Dataset items

======

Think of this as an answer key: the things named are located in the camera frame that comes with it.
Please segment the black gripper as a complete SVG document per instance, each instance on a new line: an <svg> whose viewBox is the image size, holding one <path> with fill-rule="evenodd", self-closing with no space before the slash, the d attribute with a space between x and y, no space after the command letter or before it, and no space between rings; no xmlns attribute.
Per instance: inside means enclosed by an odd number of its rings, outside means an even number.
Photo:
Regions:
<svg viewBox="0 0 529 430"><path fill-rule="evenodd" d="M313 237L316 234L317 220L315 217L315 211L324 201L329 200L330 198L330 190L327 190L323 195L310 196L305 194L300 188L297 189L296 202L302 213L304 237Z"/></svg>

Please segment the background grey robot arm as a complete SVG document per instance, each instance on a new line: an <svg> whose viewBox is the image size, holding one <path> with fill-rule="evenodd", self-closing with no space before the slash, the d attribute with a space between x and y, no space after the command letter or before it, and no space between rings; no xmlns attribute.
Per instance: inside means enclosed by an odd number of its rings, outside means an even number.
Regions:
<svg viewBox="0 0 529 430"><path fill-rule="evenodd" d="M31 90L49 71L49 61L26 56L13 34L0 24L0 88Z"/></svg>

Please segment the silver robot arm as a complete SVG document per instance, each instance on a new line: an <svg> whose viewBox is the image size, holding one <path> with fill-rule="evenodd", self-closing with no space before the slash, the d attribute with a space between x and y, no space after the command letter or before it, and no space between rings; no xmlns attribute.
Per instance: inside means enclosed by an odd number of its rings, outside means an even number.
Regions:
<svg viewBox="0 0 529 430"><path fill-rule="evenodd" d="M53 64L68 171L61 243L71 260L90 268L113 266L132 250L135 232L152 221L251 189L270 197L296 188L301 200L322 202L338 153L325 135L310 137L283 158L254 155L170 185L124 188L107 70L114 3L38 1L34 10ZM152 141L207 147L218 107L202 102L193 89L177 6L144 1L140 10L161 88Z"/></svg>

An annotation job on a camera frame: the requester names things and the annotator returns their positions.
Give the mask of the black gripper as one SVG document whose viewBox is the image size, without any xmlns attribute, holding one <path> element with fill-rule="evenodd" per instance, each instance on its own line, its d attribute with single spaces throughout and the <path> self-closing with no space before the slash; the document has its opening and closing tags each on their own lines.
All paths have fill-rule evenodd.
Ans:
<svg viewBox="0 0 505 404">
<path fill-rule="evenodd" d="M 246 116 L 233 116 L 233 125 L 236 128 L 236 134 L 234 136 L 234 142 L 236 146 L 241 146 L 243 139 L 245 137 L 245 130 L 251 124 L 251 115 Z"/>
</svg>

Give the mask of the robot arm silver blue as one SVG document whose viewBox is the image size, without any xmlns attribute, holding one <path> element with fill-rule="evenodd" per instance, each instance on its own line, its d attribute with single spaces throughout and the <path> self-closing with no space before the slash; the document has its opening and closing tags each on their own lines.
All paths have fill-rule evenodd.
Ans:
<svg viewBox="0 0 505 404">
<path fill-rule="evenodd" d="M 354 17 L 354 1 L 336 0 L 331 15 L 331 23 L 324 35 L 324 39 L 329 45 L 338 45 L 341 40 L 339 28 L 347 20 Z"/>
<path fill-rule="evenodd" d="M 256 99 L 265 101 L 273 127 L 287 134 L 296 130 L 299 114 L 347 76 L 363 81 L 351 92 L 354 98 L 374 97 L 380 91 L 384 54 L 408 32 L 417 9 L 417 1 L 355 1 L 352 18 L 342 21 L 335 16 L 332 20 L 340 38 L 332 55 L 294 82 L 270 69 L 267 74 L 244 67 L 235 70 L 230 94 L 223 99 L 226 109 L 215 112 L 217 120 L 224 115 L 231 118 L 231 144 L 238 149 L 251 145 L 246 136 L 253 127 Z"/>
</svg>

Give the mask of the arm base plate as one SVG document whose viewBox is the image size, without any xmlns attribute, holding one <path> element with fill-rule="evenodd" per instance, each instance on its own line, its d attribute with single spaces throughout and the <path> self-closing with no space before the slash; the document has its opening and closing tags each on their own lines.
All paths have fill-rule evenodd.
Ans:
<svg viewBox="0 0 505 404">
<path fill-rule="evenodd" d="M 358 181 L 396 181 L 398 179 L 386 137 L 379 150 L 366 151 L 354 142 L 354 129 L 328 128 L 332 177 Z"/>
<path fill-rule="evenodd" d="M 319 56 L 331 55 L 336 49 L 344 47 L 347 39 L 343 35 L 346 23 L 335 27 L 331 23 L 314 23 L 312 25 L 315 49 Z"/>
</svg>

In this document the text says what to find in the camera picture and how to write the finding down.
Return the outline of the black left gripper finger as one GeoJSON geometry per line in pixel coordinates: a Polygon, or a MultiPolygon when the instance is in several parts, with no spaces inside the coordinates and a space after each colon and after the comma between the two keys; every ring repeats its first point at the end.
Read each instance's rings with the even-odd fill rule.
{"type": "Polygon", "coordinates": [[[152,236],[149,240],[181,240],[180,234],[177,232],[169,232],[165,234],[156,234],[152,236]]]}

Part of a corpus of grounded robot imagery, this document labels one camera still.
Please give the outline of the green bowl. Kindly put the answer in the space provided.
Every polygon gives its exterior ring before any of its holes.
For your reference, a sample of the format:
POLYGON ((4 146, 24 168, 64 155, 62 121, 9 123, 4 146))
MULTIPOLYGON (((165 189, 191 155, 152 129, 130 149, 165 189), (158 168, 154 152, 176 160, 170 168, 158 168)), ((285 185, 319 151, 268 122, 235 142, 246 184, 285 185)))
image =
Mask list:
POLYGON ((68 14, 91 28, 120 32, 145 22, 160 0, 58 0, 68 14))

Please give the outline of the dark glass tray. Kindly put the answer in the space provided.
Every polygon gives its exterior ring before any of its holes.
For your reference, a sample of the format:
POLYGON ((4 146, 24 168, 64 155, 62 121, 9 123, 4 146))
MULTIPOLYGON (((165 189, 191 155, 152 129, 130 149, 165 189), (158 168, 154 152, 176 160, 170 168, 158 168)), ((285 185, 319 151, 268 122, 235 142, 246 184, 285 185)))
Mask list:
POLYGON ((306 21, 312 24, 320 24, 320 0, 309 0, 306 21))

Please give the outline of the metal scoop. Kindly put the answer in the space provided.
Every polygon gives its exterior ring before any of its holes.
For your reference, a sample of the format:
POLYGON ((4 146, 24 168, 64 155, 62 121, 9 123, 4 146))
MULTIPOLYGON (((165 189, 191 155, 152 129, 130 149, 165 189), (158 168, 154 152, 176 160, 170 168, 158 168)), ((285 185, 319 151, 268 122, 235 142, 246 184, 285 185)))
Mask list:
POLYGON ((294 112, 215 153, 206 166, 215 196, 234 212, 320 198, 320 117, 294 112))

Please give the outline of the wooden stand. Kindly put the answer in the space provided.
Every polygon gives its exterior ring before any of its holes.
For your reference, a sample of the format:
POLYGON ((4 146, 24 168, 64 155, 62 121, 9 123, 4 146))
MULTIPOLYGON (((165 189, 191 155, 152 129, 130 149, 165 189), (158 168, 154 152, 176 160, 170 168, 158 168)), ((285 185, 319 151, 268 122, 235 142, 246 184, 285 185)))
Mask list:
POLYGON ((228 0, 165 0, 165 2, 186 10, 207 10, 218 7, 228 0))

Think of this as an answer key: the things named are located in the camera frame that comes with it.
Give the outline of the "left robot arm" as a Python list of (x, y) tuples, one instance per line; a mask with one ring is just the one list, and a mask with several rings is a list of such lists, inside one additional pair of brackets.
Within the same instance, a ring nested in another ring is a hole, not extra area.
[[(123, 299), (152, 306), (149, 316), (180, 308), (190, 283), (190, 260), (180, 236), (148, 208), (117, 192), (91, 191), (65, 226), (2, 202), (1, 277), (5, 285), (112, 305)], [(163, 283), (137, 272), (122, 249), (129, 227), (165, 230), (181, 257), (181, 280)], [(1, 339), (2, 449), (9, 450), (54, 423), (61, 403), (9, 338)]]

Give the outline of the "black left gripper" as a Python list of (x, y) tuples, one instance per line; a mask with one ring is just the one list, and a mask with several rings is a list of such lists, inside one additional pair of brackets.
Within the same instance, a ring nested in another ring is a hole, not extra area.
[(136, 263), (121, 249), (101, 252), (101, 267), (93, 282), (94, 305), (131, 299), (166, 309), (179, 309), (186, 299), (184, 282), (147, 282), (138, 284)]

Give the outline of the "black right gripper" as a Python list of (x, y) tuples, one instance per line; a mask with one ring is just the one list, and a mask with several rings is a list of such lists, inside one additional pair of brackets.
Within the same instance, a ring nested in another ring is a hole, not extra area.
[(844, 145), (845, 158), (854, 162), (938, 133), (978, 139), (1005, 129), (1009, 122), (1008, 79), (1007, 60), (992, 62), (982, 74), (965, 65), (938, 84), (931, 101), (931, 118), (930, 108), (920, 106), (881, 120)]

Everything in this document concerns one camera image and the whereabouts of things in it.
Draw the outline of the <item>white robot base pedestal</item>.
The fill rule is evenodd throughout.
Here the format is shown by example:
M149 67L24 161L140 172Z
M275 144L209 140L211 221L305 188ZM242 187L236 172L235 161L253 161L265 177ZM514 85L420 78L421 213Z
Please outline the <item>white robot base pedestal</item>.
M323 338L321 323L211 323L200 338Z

======

Write out each line above that contains the word "left".

Return the outline of the black left gripper finger as one GeoJSON geometry per line in pixel coordinates: a Polygon, or a MultiPolygon when the instance is in several parts, with no spaces inside the coordinates and a space after each colon and after the comma between the two keys; every ring repeats its first point at the end.
Give the outline of the "left robot arm" as a Python list of (x, y) tuples, one instance per line; a mask with one ring is just the one list, and a mask with several rings is a list of such lists, inside one additional pair of brackets.
Give the outline of the "black left gripper" as a Python list of (x, y) tuples, one instance per line; a mask with one ring is just the one list, and a mask with several rings is a list of such lists, inside one additional pair of brackets.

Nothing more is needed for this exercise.